Tierra de nadie

No nos mean; es que llueve

Hace algo más de diez años un estudio sobre el rastro de las señales del móvil de 100.000 personas vino a confirmar aquella frase de Dickens de que el ser humano es un animal de costumbres. Mayoritariamente, seguimos patrones predecibles por su simpleza, lo que, según se decía, era muy útil para planificar ciudades, atender emergencias y prevenir epidemias. Tan previsible es nuestro comportamiento que parece que el estudio no sirvió absolutamente para nada.

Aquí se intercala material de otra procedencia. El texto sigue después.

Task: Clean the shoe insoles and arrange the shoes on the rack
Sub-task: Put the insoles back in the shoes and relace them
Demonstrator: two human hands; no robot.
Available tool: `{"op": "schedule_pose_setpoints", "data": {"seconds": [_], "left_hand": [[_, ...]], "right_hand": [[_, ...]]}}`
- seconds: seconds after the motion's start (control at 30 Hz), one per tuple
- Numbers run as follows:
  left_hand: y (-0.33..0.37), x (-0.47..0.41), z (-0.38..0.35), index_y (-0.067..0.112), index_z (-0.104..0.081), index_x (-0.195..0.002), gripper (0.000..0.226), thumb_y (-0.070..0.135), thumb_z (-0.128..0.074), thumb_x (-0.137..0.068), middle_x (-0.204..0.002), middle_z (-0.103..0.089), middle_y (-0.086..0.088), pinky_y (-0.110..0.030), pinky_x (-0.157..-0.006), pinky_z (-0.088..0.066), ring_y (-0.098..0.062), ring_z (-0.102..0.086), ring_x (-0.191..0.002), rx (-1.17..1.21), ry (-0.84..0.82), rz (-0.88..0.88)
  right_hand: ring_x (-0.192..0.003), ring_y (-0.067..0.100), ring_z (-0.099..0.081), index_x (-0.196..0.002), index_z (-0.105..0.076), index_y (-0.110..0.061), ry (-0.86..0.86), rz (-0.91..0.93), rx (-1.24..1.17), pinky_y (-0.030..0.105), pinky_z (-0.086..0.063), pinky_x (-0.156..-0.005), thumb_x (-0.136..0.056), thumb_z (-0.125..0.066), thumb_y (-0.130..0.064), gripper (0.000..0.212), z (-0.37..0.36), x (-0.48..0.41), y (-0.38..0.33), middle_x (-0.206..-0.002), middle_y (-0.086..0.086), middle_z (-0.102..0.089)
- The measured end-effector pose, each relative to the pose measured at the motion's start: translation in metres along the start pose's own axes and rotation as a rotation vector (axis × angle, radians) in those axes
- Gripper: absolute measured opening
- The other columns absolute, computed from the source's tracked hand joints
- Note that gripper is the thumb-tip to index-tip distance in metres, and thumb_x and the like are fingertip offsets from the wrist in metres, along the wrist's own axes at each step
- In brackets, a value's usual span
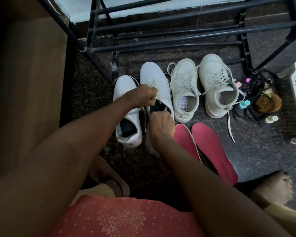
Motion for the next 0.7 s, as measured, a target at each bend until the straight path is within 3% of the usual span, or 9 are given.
{"op": "schedule_pose_setpoints", "data": {"seconds": [0.07,0.13,0.17,0.23,0.3,0.4,0.47,0.57,0.7], "left_hand": [[-0.001,0.003,-0.004,0.002,-0.054,-0.067,0.013,-0.001,-0.059,-0.078,-0.080,-0.069,-0.023,-0.035,-0.057,-0.044,-0.033,-0.068,-0.083,0.071,0.058,0.004],[-0.002,0.006,-0.006,-0.001,-0.057,-0.068,0.013,-0.002,-0.061,-0.080,-0.084,-0.070,-0.023,-0.018,-0.054,-0.039,-0.027,-0.066,-0.104,0.161,0.109,0.031],[-0.003,0.007,-0.007,-0.004,-0.059,-0.070,0.012,-0.001,-0.062,-0.081,-0.085,-0.070,-0.023,-0.008,-0.053,-0.036,-0.023,-0.063,-0.109,0.205,0.131,0.054],[-0.003,0.007,-0.008,-0.003,-0.059,-0.076,0.010,0.001,-0.063,-0.083,-0.090,-0.071,-0.020,-0.001,-0.056,-0.038,-0.017,-0.061,-0.112,0.273,0.161,0.093],[-0.002,0.008,-0.009,0.006,-0.054,-0.080,0.011,0.004,-0.065,-0.082,-0.093,-0.071,-0.016,-0.004,-0.061,-0.042,-0.014,-0.061,-0.113,0.341,0.181,0.127],[-0.004,0.008,-0.010,0.013,-0.043,-0.088,0.026,0.008,-0.067,-0.078,-0.101,-0.069,-0.011,-0.028,-0.076,-0.054,-0.018,-0.064,-0.109,0.374,0.201,0.140],[-0.003,0.010,-0.010,0.013,-0.041,-0.091,0.029,0.008,-0.067,-0.078,-0.107,-0.068,-0.013,-0.037,-0.082,-0.055,-0.020,-0.065,-0.107,0.371,0.213,0.148],[0.001,0.010,-0.010,0.015,-0.041,-0.092,0.029,0.007,-0.066,-0.080,-0.110,-0.066,-0.013,-0.035,-0.084,-0.054,-0.018,-0.064,-0.108,0.382,0.216,0.167],[0.003,0.010,-0.009,0.013,-0.046,-0.093,0.024,0.007,-0.065,-0.080,-0.108,-0.067,-0.013,-0.028,-0.077,-0.051,-0.017,-0.064,-0.109,0.352,0.199,0.161]], "right_hand": [[-0.108,0.031,-0.057,-0.118,-0.054,0.004,0.032,0.017,0.016,0.033,-0.049,-0.082,-0.095,-0.033,0.002,0.031,-0.004,-0.012,0.003,-0.116,0.020,-0.057],[-0.109,0.033,-0.056,-0.121,-0.046,0.008,0.062,0.008,0.037,0.033,-0.047,-0.084,-0.097,-0.030,-0.001,0.030,-0.009,-0.022,0.002,-0.118,0.022,-0.055],[-0.109,0.033,-0.056,-0.121,-0.043,0.008,0.074,-0.004,0.039,0.033,-0.047,-0.084,-0.097,-0.028,-0.002,0.030,-0.009,-0.026,0.001,-0.119,0.023,-0.054],[-0.108,0.033,-0.055,-0.120,-0.042,0.007,0.099,-0.024,0.030,0.033,-0.047,-0.084,-0.098,-0.027,-0.004,0.029,-0.010,-0.031,0.001,-0.118,0.022,-0.054],[-0.108,0.033,-0.055,-0.118,-0.044,0.004,0.111,-0.037,0.025,0.034,-0.045,-0.084,-0.098,-0.026,-0.006,0.029,-0.012,-0.033,0.002,-0.118,0.022,-0.053],[-0.112,0.034,-0.052,-0.120,-0.047,0.000,0.108,-0.126,0.003,0.037,-0.045,-0.086,-0.098,-0.039,-0.023,0.032,-0.013,-0.022,0.009,-0.120,0.020,-0.051],[-0.114,0.032,-0.051,-0.123,-0.044,-0.001,0.042,-0.233,-0.107,0.038,-0.045,-0.087,-0.095,-0.050,-0.030,0.041,-0.006,-0.007,0.022,-0.123,0.018,-0.051],[-0.119,0.034,-0.050,-0.128,-0.032,0.003,-0.101,-0.393,-0.411,0.038,-0.043,-0.091,-0.090,-0.054,-0.009,0.045,0.006,0.017,0.043,-0.126,0.019,-0.051],[-0.108,0.041,-0.056,-0.121,-0.032,0.003,0.006,-0.442,-0.582,0.040,-0.045,-0.084,-0.087,-0.055,0.004,0.041,0.005,0.026,0.044,-0.115,0.028,-0.058]]}}
Point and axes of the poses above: each hand's wrist, its own x-axis away from the middle knuckle, its own z-axis out of the back of the hand, y = z × x, the point moved 1 cm from there along -x, towards the middle knuckle
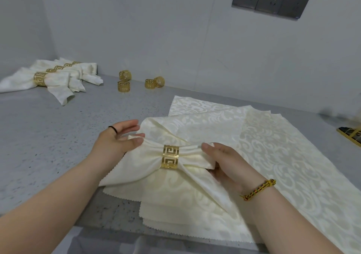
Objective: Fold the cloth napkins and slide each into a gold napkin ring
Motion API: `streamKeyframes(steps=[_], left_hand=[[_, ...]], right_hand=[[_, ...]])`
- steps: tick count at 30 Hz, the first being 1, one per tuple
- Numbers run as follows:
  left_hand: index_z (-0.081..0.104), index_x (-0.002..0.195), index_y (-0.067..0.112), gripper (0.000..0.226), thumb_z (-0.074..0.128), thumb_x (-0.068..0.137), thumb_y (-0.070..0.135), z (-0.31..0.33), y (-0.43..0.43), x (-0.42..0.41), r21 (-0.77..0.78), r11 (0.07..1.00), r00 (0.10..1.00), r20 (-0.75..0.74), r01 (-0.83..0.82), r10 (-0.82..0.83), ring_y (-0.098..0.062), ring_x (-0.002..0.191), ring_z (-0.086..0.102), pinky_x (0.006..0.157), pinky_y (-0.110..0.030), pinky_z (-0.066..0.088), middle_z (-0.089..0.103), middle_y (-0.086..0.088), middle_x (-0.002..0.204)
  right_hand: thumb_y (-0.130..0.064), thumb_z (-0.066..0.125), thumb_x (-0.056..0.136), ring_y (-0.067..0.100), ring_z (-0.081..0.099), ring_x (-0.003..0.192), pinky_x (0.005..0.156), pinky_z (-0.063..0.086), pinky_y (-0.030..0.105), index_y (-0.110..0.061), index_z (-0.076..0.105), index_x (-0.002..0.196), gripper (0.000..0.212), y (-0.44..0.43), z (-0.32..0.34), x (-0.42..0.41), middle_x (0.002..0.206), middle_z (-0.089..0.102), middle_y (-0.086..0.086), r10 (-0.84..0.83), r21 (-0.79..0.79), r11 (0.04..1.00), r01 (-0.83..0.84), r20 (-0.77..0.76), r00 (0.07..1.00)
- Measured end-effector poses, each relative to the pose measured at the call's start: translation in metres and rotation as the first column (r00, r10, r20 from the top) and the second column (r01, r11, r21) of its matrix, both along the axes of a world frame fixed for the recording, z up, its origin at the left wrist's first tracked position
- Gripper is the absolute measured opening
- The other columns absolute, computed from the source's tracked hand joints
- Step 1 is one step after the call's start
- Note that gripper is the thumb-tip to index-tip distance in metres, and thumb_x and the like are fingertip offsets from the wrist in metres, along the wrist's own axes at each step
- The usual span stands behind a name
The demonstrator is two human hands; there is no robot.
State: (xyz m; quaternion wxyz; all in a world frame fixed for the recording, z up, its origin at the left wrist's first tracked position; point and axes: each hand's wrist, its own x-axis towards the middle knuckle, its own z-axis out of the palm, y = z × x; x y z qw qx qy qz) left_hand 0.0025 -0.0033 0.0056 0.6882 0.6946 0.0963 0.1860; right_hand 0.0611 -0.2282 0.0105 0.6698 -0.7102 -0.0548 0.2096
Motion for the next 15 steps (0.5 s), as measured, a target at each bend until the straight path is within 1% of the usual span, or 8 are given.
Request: streamKeyframes(steps=[1,4,6,7,10,12,13,15], left_hand=[[0.057,0.103,0.022,0.037,0.062,0.080,-0.005,0.001,0.003,0.000,0.021,1.000,1.000,0.003,0.001,-0.001,0.012,0.066,0.063,0.058,-0.001,0.047,0.060,0.012,0.100],[0.059,0.093,0.029,0.039,0.063,0.078,-0.006,0.007,0.010,-0.001,0.057,0.997,0.997,0.055,-0.050,0.047,0.009,0.068,0.065,0.065,-0.003,0.049,0.063,0.012,0.099],[0.059,0.099,0.024,0.037,0.060,0.080,-0.007,0.011,0.017,0.000,-0.012,0.997,0.994,0.079,-0.072,0.073,0.005,0.070,0.066,0.066,-0.007,0.051,0.063,0.010,0.100],[0.058,0.107,0.020,0.036,0.059,0.081,-0.006,0.013,0.020,0.001,-0.084,0.994,0.996,0.052,-0.064,0.069,0.002,0.073,0.067,0.067,-0.010,0.053,0.063,0.007,0.102],[0.045,0.129,0.014,0.044,0.056,0.087,0.008,0.013,0.038,0.001,-0.327,0.945,0.982,-0.179,-0.003,-0.059,-0.012,0.084,0.062,0.062,-0.021,0.056,0.058,-0.005,0.115],[0.043,0.130,0.011,0.045,0.056,0.086,0.009,0.011,0.055,-0.002,-0.335,0.940,0.927,-0.328,0.065,-0.181,-0.017,0.085,0.061,0.063,-0.026,0.055,0.060,-0.007,0.113],[0.047,0.125,0.009,0.041,0.056,0.086,0.007,0.012,0.062,-0.003,-0.314,0.942,0.897,-0.374,0.117,-0.236,-0.018,0.084,0.063,0.066,-0.028,0.055,0.064,-0.007,0.107],[0.057,0.112,0.007,0.028,0.056,0.084,0.000,0.017,0.078,-0.004,-0.261,0.947,0.853,-0.435,0.185,-0.287,-0.015,0.072,0.068,0.061,-0.028,0.057,0.072,-0.006,0.088]], right_hand=[[-0.023,0.058,0.087,0.027,0.052,0.078,0.074,0.042,0.036,-0.006,0.056,0.090,0.018,0.003,0.000,0.002,0.084,0.054,0.016,-0.020,-0.018,1.000,0.020,0.026,0.999],[-0.022,0.057,0.088,0.022,0.048,0.057,0.053,0.038,0.027,-0.005,0.055,0.082,0.018,0.016,0.000,0.004,0.067,0.050,0.013,-0.103,-0.044,0.993,0.112,0.158,0.982],[-0.020,0.058,0.088,0.023,0.047,0.059,0.054,0.038,0.027,-0.005,0.054,0.078,0.019,0.028,0.000,0.007,0.067,0.049,0.013,-0.150,0.011,0.989,0.150,0.178,0.972],[-0.020,0.058,0.088,0.024,0.049,0.062,0.057,0.040,0.028,-0.003,0.055,0.078,0.020,0.033,0.001,0.008,0.070,0.050,0.014,-0.166,0.033,0.986,0.163,0.184,0.969],[-0.020,0.057,0.089,0.027,0.053,0.074,0.066,0.043,0.034,0.002,0.057,0.084,0.023,0.054,0.008,0.015,0.079,0.054,0.017,-0.173,0.084,0.984,0.160,0.190,0.966],[-0.020,0.056,0.089,0.026,0.055,0.074,0.065,0.045,0.032,-0.002,0.057,0.082,0.020,0.070,0.011,0.019,0.079,0.057,0.017,-0.152,0.096,0.986,0.135,0.198,0.968],[-0.020,0.055,0.090,0.026,0.056,0.074,0.065,0.045,0.032,-0.003,0.057,0.081,0.019,0.077,0.012,0.021,0.079,0.058,0.017,-0.139,0.091,0.988,0.123,0.208,0.968],[-0.022,0.055,0.090,0.025,0.055,0.073,0.066,0.045,0.033,-0.004,0.057,0.080,0.020,0.096,0.013,0.025,0.079,0.057,0.017,-0.115,0.078,0.992,0.100,0.217,0.969]])
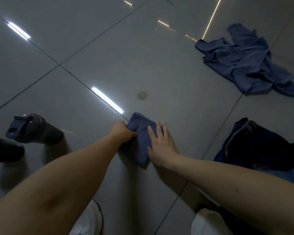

Es verdad que tenemos hábitos muy arraigados y que nos hacemos a todo con una sorprendente naturalidad. No somos capaces de apreciar nuestro estoicismo repetitivo ante lo cotidiano hasta que lo sentimos como una cadena que resulta casi imposible de romper. Más aún que la religión, el verdadero opio del pueblo, el que mejor lo adormece, es la costumbre.

Las crisis a las que periódicamente se enfrentan todas las sociedades demuestran nuestra pobre capacidad de reacción porque sus sacudidas son fulgores que rápidamente se apagan en el manantial de la rutina. Tan habituados estamos a que el cielo cubra nuestras cabezas que apenas si le dirigimos miradas furtivas, al punto de que si el arco iris permaneciese clavado sobre el horizonte, como tiene dicho algún poeta, le ignoraríamos rápidamente para seguir con nuestras cosas.

Hay quien asegura que en este enfrascamiento, en esta habilidad para convertir lo infrecuente en parte de nuestro paisaje, reside nuestra capacidad de supervivencia. Puede que sea así pero es triste que así sea. Esa aparente pericia para surfear la vida y la intemperie es al mismo tiempo una fortaleza y una gran debilidad porque nos reduce a la condición de hormigas que piensan que llueve cuando alguien les mea el hormiguero y entienden como una fatalidad a la que hacer frente lo que es la gracieta de un puñetero incontinente.

Como se ha dicho, nos acostumbramos a todo y hacemos virtud de la necesidad, o eso nos parece. Convivimos con la pobreza y el sufrimiento sin preguntarnos si lo que asumimos como consustancial no es, en realidad, una anomalía social que tendríamos que combatir. Normalizamos lo aberrante sin rebelarnos. Y cuando nos da por hacer la revolución, algo que este año casi que no y menos aún cuando empieza el curso de los niños, la queremos permanente, institucionalizada, para que sea pasto de la costumbre y no altere demasiado tiempo esa indolencia que nos acuna.

No es que seamos especiales como país aunque tengamos hechos diferenciales específicos. Aquí la culpa siempre es del otro, hasta que los aprovechados de costumbre nos convencen de que es nuestra o, en última instancia, del destino que es muy cabrón cuando se lo propone. Somos culpables del paro, de vivir por encima de nuestras posibilidades, de que vuelva la recesión, de que no tengamos Gobierno, de envenenarnos con la carne mechada, o de pretender escapar de la miseria o de las guerras saltando vallas de afiladas cuchillas. Es el ecosistema en el que nos sentimos cómodos y relajados. Hasta la infelicidad la tenemos interiorizada como si fuera un automatismo o un vicio. No nos mean; llueve y, por pura costumbre, tiramos del paraguas sin mirar al cielo.